What if it doesn't land or leave artifacts?
Communication would be great. Wouldn't even need to be "breakthrough", just be very much confirmed (ideally by receivers on separate continents) to be coming from outer space.
Here's a provocative question, what if the military released high-quality, multi-camera footage and announced that it was a genuine recording of an encounter?
I'd probably believe it, but it still needs a plausible context.
If some giant craft did appear over New York City and stayed for five minutes, and then zapped out when things got too close, that would be difficult to dismiss.
Super easy to dismiss.
 
Almost nobody can estimate the size of an object in the sky.
Well...if folks in the Battery and Uptown both reported part of the same object directly overhead, that would suggest a minimum size.
And things can’t “zap out.” Yet we sometimes discuss these things.
Maybe someday we'll figure out how to make objects or ourselves do this. There are plenty of people who believe that such things have been witnessed. They should know what evidence they need to bring, too. I don't think it's defensible to say, "This could and will never happen, and you will never have evidence to prove otherwise." Let's keep everything on the table, no matter how high the evidentiary wall.

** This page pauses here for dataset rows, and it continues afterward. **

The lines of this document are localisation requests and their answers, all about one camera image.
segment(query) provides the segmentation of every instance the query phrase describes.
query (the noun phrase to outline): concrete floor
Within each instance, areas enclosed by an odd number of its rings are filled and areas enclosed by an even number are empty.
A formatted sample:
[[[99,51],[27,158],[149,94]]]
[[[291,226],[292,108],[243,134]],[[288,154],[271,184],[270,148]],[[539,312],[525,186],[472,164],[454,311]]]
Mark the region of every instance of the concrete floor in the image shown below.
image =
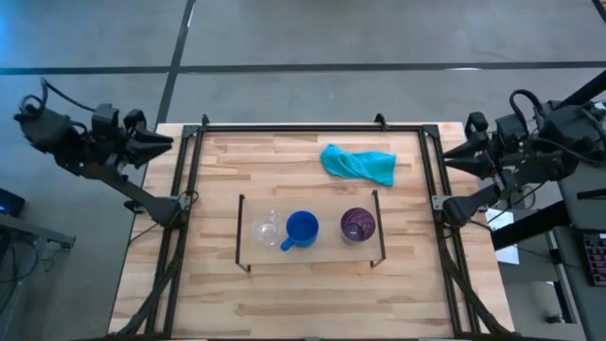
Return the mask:
[[[2,1],[0,68],[169,66],[186,2]],[[590,0],[198,0],[182,64],[604,61],[604,28]],[[495,119],[509,114],[514,89],[561,99],[599,71],[184,74],[167,121],[199,122],[202,114],[216,122],[369,121],[379,112],[392,121],[463,121],[477,110]],[[91,106],[142,109],[151,124],[167,81],[166,74],[47,78]],[[121,195],[59,169],[21,137],[11,114],[22,96],[39,92],[37,76],[0,76],[0,89],[0,188],[27,199],[25,219],[78,236],[51,272],[34,273],[24,338],[104,335],[133,216]],[[89,119],[57,98],[50,106]],[[143,170],[129,174],[141,183]],[[540,205],[557,195],[544,189]],[[514,323],[532,335],[526,318],[516,318],[526,315],[513,312]]]

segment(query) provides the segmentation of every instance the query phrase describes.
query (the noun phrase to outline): purple glass
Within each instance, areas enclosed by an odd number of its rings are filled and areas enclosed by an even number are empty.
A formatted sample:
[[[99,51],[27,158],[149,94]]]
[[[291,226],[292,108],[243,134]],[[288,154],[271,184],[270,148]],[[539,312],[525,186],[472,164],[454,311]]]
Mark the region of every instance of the purple glass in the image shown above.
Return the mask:
[[[345,212],[341,218],[341,230],[345,242],[367,241],[375,233],[375,219],[367,210],[355,207]]]

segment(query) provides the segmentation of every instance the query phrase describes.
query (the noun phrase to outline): desk
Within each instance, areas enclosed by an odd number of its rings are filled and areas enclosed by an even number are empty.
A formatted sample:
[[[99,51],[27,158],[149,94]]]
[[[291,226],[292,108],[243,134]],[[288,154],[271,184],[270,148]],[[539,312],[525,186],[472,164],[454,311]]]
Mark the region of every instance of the desk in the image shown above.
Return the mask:
[[[561,259],[567,264],[585,269],[585,260],[580,253],[579,244],[582,230],[604,230],[604,200],[579,200],[577,193],[598,188],[606,188],[606,170],[580,163],[575,173],[559,182],[561,196],[566,204],[568,219],[572,226],[556,227],[553,230]],[[568,283],[587,340],[600,340],[606,335],[603,323],[603,307],[606,306],[606,288],[589,285],[585,271],[564,266]]]
[[[161,124],[157,132],[179,141],[182,128]],[[460,123],[440,123],[439,129],[444,150],[465,139]],[[396,153],[395,186],[327,175],[319,153],[329,143],[351,152]],[[150,162],[144,189],[168,195],[178,149],[175,142]],[[433,170],[438,184],[437,167]],[[449,176],[455,194],[477,190],[469,174],[449,170]],[[379,192],[383,219],[386,260],[380,266],[371,269],[366,261],[272,264],[256,265],[246,274],[234,263],[240,194],[327,197],[373,189]],[[452,336],[417,135],[206,133],[196,190],[200,200],[192,207],[172,337]],[[137,217],[133,235],[151,224],[148,217]],[[124,326],[150,291],[161,234],[156,228],[128,249],[109,332]],[[461,234],[474,289],[512,330],[490,234],[475,225]],[[463,301],[460,292],[456,297]],[[164,320],[165,306],[166,293],[158,321]],[[459,309],[465,319],[465,305],[459,303]]]

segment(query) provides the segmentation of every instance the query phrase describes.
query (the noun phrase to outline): blue cloth
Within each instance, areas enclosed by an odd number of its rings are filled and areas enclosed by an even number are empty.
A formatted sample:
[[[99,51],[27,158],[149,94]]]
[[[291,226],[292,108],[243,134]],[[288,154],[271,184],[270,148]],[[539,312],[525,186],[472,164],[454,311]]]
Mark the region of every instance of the blue cloth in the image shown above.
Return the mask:
[[[396,155],[381,152],[350,153],[329,144],[320,155],[326,171],[344,178],[365,178],[385,186],[394,186]]]

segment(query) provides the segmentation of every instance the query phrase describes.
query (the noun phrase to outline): blue mug
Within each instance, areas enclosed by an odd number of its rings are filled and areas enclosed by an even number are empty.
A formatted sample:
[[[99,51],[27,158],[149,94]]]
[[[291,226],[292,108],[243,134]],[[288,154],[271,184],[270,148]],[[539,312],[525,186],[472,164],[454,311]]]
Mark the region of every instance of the blue mug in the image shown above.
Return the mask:
[[[286,221],[286,233],[288,238],[280,248],[287,251],[291,247],[308,247],[318,236],[320,224],[313,214],[308,211],[297,211]]]

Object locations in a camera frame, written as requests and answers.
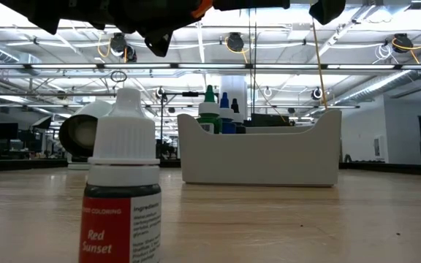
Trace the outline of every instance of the red label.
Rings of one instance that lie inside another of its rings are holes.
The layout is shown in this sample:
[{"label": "red label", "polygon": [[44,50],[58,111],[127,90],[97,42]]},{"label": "red label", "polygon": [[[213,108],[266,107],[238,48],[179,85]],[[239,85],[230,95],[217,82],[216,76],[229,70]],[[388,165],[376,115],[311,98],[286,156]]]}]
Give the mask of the red label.
[{"label": "red label", "polygon": [[129,263],[131,199],[84,197],[79,263]]}]

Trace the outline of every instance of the orange part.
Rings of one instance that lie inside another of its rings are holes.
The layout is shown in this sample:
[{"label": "orange part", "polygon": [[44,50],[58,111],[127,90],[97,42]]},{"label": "orange part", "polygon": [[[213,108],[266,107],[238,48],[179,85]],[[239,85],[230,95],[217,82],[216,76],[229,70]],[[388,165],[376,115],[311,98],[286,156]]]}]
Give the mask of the orange part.
[{"label": "orange part", "polygon": [[201,18],[213,5],[213,0],[202,0],[201,5],[191,15],[193,18]]}]

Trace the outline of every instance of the wooden table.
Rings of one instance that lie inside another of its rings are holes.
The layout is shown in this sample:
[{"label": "wooden table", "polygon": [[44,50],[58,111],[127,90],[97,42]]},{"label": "wooden table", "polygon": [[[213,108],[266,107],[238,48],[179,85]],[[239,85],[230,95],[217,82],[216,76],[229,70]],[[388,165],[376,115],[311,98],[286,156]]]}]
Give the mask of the wooden table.
[{"label": "wooden table", "polygon": [[[84,172],[0,172],[0,262],[77,262]],[[163,169],[162,262],[421,262],[421,176],[193,186]]]}]

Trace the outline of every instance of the green bottle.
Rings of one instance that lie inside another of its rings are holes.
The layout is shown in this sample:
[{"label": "green bottle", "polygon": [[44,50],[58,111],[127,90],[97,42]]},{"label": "green bottle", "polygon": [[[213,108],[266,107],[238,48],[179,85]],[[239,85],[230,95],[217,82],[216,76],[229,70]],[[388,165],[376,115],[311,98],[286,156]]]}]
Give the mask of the green bottle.
[{"label": "green bottle", "polygon": [[197,122],[205,131],[213,134],[219,134],[219,113],[220,109],[219,105],[214,99],[212,85],[208,85],[208,88],[205,92],[204,102],[199,104],[200,117],[197,119]]}]

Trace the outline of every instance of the product label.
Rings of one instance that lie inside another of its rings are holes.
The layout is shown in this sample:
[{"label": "product label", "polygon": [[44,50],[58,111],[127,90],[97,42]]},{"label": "product label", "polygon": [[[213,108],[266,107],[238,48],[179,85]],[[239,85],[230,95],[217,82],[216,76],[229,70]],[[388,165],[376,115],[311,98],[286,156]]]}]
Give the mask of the product label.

It'd need to manoeuver or communicate.
Again...I'd use caution regarding such assumptions. Our imaginations — even about what humans could achieve 1,000 or 10,000 years from now — are not unbounded.
Super easy to dismiss.
Yeah? If thousands of New Yorkers recorded it on their phones? At minimum, I'd take this as evidence of some advanced holography technique, which itself is a far-breakthrough thing because it's discontinuous with existing technology.